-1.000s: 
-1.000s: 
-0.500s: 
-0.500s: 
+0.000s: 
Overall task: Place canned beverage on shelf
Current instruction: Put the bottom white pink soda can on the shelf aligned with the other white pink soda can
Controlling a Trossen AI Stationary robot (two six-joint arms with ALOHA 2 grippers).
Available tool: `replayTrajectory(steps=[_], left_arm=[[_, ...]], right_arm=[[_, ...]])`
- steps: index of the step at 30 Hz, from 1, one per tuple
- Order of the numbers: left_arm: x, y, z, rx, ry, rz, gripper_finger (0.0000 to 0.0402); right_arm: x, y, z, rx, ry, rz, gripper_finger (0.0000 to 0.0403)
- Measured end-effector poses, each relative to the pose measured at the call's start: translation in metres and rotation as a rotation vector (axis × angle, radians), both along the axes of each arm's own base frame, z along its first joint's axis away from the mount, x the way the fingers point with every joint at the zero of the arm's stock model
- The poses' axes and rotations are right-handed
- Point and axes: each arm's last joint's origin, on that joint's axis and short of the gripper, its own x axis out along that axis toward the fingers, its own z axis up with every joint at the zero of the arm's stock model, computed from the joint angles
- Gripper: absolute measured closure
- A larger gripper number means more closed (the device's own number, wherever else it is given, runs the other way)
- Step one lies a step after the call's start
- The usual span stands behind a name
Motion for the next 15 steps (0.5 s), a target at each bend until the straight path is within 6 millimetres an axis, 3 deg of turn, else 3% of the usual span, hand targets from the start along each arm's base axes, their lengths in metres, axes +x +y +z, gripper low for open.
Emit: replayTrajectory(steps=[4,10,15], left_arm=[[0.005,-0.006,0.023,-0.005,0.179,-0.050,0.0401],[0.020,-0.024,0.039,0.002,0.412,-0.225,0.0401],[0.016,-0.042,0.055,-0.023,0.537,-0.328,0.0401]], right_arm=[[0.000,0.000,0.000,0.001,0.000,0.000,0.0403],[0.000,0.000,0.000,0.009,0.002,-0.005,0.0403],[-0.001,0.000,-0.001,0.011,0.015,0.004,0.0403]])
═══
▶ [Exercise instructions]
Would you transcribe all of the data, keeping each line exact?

▶ [Problem solution]
-1.000s: 
-1.000s: 
-0.500s: 
-0.500s: 
+0.000s: 
Overall task: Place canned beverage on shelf
Current instruction: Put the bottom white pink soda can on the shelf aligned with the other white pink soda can
Controlling a Trossen AI Stationary robot (two six-joint arms with ALOHA 2 grippers).
Available tool: `replayTrajectory(steps=[_], left_arm=[[_, ...]], right_arm=[[_, ...]])`
- steps: index of the step at 30 Hz, from 1, one per tuple
- Order of the numbers: left_arm: x, y, z, rx, ry, rz, gripper_finger (0.0000 to 0.0402); right_arm: x, y, z, rx, ry, rz, gripper_finger (0.0000 to 0.0403)
- Measured end-effector poses, each relative to the pose measured at the call's start: translation in metres and rotation as a rotation vector (axis × angle, radians), both along the axes of each arm's own base frame, z along its first joint's axis away from the mount, x the way the fingers point with every joint at the zero of the arm's stock model
- The poses' axes and rotations are right-handed
- Point and axes: each arm's last joint's origin, on that joint's axis and short of the gripper, its own x axis out along that axis toward the fingers, its own z axis up with every joint at the zero of the arm's stock model, computed from the joint angles
- Gripper: absolute measured closure
- A larger gripper number means more closed (the device's own number, wherever else it is given, runs the other way)
- Step one lies a step after the call's start
- The usual span stands behind a name
Motion for the next 15 steps (0.5 s), a target at each bend until the straight path is within 6 millimetres an axis, 3 deg of turn, else 3% of the usual span, hand targets from the start along each arm's base axes, their lengths in metres, axes +x +y +z, gripper low for open.
Emit: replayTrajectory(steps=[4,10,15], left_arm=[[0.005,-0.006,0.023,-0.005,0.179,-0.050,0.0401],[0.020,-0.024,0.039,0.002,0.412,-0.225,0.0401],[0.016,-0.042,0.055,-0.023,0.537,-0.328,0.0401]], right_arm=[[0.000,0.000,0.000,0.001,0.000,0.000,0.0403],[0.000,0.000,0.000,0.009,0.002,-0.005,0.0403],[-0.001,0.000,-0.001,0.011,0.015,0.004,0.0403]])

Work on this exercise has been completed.